Os dados vêm de um estudo preliminar realizado pela Autoridade Nacional do Medicamento e Produtos de Saúde (Infarmed) a pedido do Ministério da Saúde para analisar o impacto financeiro do reembolso desses medicamentos.
No dia da publicação do Programa Nacional de Prevenção e Gestão da Obesidade (PNPGO), Ana Povo, secretária de Estado da Saúde, disse à agência noticiosa Lusa que esse plano estava em desenvolvimento desde o início do ano e que, na altura, estava a ser considerado o co-pagamento de alguns desses medicamentos.
“Por isso, pedimos à entidade responsável, o Infarmed, que fizesse um estudo preliminar sobre o impacto financeiro da implementação desta medida, para ver quais seriam os ganhos para a saúde pública da população”, disse Ana Povo.
Os resultados preliminares revelaram que, se um copagamento de 90% para todos os medicamentos atualmente disponíveis fosse implementado, o Estado gastaria dois bilhões de euros.
Isso seria um “ônus para o Estado maior do que todos os gastos atuais com medicamentos ambulatoriais”, considerando os mais de 1,6 milhão de pessoas com obesidade em Portugal (cerca de 16% da população), disse à Lusa.
Em 2024, o Serviço Nacional de Saúde gastou 1.683,8 milhões de euros em co-pagamentos de medicamentos que os usuários compram nas farmácias, de acordo com o último relatório do Infarmed.
Atualmente, existem cinco medicamentos disponíveis no mercado português para o tratamento da obesidade, todos sujeitos a receita médica e não cobertos pelo Serviço Nacional de Saúde (SNS): Mounjaro (Tirzepatide), Wegovy (Semaglutide), Saxenda (Liraglutide), Mysimba (Bupropion+Naltrexona) e Orlistat 120 mg.
Ana Povo enfatizou que, “mesmo restringindo a cobertura desses medicamentos a uma população com obesidade graus II e III, a despesa ultrapassaria 600 milhões de euros por ano”, um valor aproximadamente quatro vezes superior a “todos os gastos atuais com doenças cerebrovasculares em Portugal, que rondam os 115 milhões de euros”.

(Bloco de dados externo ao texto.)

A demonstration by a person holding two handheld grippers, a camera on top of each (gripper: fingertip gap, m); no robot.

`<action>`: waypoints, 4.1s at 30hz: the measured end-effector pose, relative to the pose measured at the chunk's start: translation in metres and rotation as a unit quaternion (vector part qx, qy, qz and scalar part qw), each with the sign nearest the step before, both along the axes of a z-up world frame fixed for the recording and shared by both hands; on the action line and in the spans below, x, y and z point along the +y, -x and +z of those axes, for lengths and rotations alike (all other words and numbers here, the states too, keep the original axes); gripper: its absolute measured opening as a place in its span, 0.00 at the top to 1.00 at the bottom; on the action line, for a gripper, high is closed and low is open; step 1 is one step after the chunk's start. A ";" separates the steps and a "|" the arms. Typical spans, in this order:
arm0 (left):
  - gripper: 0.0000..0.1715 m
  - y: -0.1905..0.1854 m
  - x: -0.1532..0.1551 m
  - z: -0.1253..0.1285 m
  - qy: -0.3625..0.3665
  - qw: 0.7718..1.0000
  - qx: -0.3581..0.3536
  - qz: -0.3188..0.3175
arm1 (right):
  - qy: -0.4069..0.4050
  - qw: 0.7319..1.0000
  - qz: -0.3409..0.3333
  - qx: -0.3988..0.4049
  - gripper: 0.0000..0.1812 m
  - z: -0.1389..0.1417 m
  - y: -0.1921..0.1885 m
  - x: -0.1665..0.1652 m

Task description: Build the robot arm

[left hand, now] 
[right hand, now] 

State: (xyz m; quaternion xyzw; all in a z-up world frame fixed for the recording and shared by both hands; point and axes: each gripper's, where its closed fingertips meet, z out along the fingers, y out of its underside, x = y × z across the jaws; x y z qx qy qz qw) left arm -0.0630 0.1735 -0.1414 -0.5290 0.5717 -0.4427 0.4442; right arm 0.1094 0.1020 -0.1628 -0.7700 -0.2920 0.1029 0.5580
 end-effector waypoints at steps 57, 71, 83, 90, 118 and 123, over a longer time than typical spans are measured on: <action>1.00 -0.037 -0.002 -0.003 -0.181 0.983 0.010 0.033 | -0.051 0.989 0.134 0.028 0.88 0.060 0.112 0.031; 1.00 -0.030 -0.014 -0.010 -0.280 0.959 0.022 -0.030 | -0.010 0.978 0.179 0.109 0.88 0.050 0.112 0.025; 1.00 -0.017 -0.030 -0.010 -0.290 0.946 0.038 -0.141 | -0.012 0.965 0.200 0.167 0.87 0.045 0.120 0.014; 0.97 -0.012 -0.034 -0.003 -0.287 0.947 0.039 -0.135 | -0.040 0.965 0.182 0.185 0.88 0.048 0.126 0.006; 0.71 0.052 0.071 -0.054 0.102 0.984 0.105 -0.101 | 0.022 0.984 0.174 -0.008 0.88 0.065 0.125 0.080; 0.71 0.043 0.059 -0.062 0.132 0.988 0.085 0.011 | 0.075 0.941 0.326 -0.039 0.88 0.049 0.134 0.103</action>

“Isso nos obriga a garantir uma resposta a essas pessoas, que não podem ficar para trás, mas também a trabalhar em um modelo de sustentabilidade para não comprometer todo o sistema de saúde”, ressaltou.
Mais estudos
O Ministério da Saúde aguarda agora “estudos mais detalhados do Infarmed”, disse o ministro, acrescentando que a hipótese em análise é acompanhar outros países europeus e subsidiar apenas
alguns medicamentos.“Nem todos, mas alguns. É nisso que estamos trabalhando agora com o Infarmed”, frisou.
O Ministério da Saúde enfatiza que atualmente nenhum país europeu subsidia todos esses medicamentos.
Em Portugal, a obesidade afeta 28,7% dos adultos e o excesso de peso afeta 67,6%.
Em 2022, a obesidade infantil afetou 13,5% das crianças de seis a oito anos e o sobrepeso afetou 31,9%.
Atualmente, o excesso de peso é responsável por 7,5% da mortalidade em Portugal e é o segundo principal fator de risco que contribui para a carga de doenças no país.
A Organização para a Cooperação e Desenvolvimento Económico (OCDE) estima que 10% da despesa total com saúde em Portugal seja destinada ao tratamento de doenças relacionadas com o excesso de peso, com um impacto global de 3% no produto interno bruto.